WORK ITEM:
Would you return the lines between the one holding "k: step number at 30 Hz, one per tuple" and the one holding "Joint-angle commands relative", inclusive, and only those, exactly as they stand in the listing below?

INFORMATION PROVIDED:
= = = = = = =

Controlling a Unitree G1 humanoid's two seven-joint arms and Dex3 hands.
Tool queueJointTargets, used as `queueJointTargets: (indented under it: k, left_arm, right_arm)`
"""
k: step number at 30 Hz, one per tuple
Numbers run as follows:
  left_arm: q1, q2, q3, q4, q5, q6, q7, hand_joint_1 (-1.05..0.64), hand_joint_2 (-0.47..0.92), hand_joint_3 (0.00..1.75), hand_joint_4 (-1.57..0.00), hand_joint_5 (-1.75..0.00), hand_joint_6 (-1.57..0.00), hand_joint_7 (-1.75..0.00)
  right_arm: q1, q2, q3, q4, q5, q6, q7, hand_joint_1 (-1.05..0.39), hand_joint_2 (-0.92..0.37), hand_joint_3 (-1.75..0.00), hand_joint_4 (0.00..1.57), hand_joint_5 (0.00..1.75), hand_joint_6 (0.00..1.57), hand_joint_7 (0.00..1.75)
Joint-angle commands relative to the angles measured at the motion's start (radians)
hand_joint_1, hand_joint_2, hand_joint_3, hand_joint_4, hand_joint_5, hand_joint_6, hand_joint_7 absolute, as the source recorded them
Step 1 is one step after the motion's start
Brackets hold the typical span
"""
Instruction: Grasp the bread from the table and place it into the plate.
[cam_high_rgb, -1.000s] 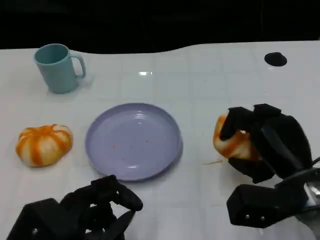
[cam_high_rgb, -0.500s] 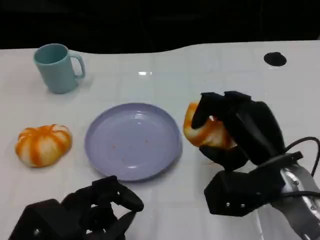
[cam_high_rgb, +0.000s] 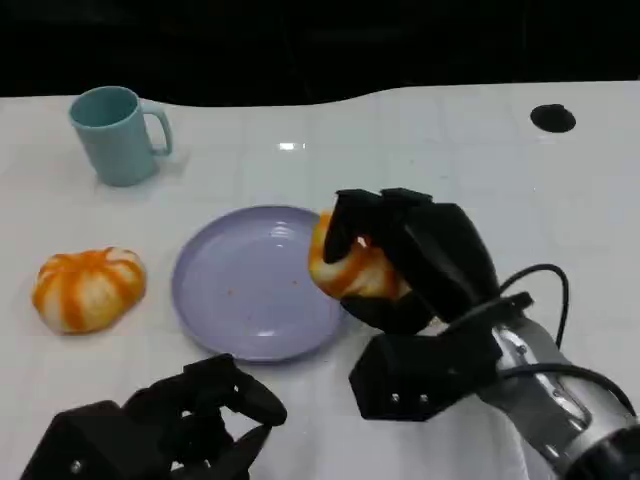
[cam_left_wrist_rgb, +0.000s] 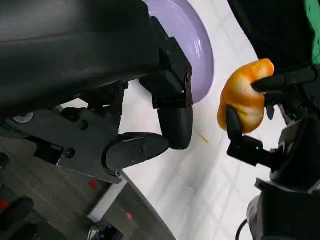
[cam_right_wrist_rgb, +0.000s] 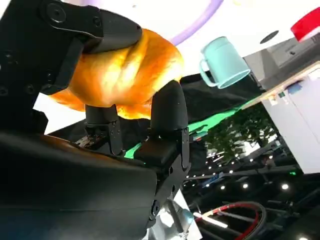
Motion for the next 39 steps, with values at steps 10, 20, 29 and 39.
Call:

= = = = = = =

TASK OUTPUT:
k: step number at 30 Hz, one per tuple
Numbers run as follows:
  left_arm: q1, q2, q3, q4, q5, q6, q7, hand_joint_1 (-1.05..0.64), hand_joint_2 (-0.47..0.92), hand_joint_3 (0.00..1.75), hand_joint_4 (-1.57..0.00), hand_joint_5 (-1.75..0.00), hand_joint_6 (-1.57..0.00), hand_joint_7 (-1.75..0.00)
  right_arm: q1, q2, q3, q4, q5, q6, q7, hand_joint_1 (-1.05..0.39), hand_joint_2 (-0.92..0.37), hand_joint_3 (-1.75..0.00), hand_joint_4 (0.00..1.57), hand_joint_5 (0.00..1.75), hand_joint_6 (0.00..1.57), hand_joint_7 (0.00..1.75)
Joint-angle commands relative to the angles measured at the motion's start (radians)

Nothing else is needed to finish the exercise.